*SOURCE MATERIAL*.
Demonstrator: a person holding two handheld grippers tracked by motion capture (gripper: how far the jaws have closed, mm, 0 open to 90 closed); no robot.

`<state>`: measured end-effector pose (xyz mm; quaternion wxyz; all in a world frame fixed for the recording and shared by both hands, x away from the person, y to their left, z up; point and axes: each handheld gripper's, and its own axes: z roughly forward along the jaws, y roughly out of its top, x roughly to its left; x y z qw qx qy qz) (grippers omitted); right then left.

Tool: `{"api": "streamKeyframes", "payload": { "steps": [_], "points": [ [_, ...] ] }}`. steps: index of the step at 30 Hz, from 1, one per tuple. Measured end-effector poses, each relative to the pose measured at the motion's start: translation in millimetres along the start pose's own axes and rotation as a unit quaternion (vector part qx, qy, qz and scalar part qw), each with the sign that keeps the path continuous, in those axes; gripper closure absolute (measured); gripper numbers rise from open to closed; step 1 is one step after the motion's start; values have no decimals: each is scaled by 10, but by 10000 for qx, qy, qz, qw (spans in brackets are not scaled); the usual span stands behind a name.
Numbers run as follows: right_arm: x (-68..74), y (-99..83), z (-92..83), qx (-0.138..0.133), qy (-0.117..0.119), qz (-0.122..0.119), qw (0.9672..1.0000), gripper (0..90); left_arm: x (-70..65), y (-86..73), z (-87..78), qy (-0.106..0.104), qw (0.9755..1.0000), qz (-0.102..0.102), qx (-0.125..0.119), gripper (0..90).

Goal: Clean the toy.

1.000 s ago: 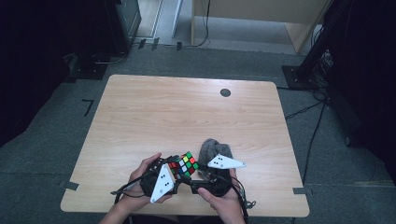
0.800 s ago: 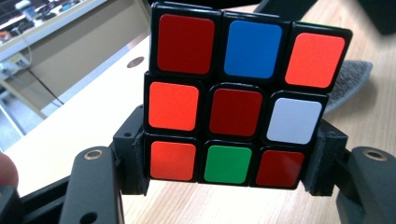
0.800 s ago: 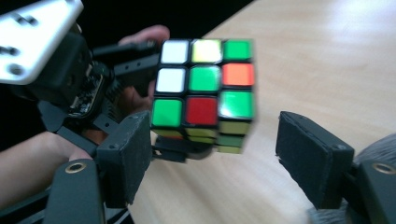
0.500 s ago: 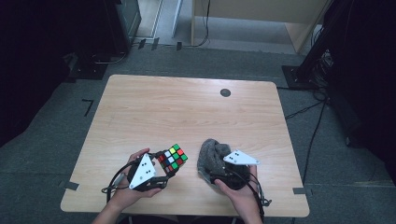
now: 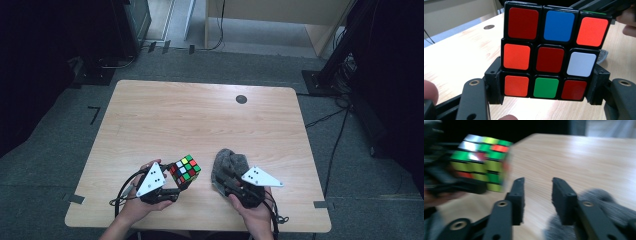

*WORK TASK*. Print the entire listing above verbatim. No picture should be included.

*OUTPUT FOR THIS EXERCISE*.
Demonstrator: a person holding two handheld grippers tracked by motion capture (gripper: how far the jaws have closed, mm, 0 open to 90 closed); no robot.

`<state>`: measured end-effector pose (xyz mm; quaternion wxyz; all in a world frame fixed for the recording and shared by both hands, x away from the person, y to their left, z up; point and axes: each handheld gripper's, and its own axes: z roughly forward along the jaws, y roughly out of its top, x roughly to its left; x y z qw qx qy qz) (grippers omitted); right then left.

Tool: `{"api": "streamKeyframes", "payload": { "steps": [_], "points": [ [_, ...] ] }}`. steps: index of the step at 30 Hz, from 1, one per tuple. Measured end-effector poses, each relative to the pose measured at the motion's start: translation in millimetres along the start pose's own axes and rotation as a unit quaternion (vector part qx, qy, qz and scalar part qw), each with the sign that keeps the path continuous, in those axes; gripper closure absolute (measured); gripper numbers rise from open to closed; step 1 is one step after the motion's start; values have no decimals: each is scaled by 10, but by 10000 for qx, qy, qz, qw (spans in brackets are not scaled); the usual span stands behind a name.
Numbers run as follows: right_arm: x (-68..74), y (-99..83), z (-92..83), qx (-0.138..0.133), qy (-0.117..0.119), qz (-0.122..0.119), qw (0.9672..1.0000), gripper (0..90); left_arm: x (-70..65), y (-86..73), z (-87..78), qy (-0.106..0.104), qw (0.9755..1.0000), qz (-0.102..0.102), qx (-0.125..0.119), gripper (0..90).

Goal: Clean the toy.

1.000 s ago: 
0.800 s ago: 
0.800 s ago: 
0.500 s ago: 
now: 

The requested output has been fully supplied.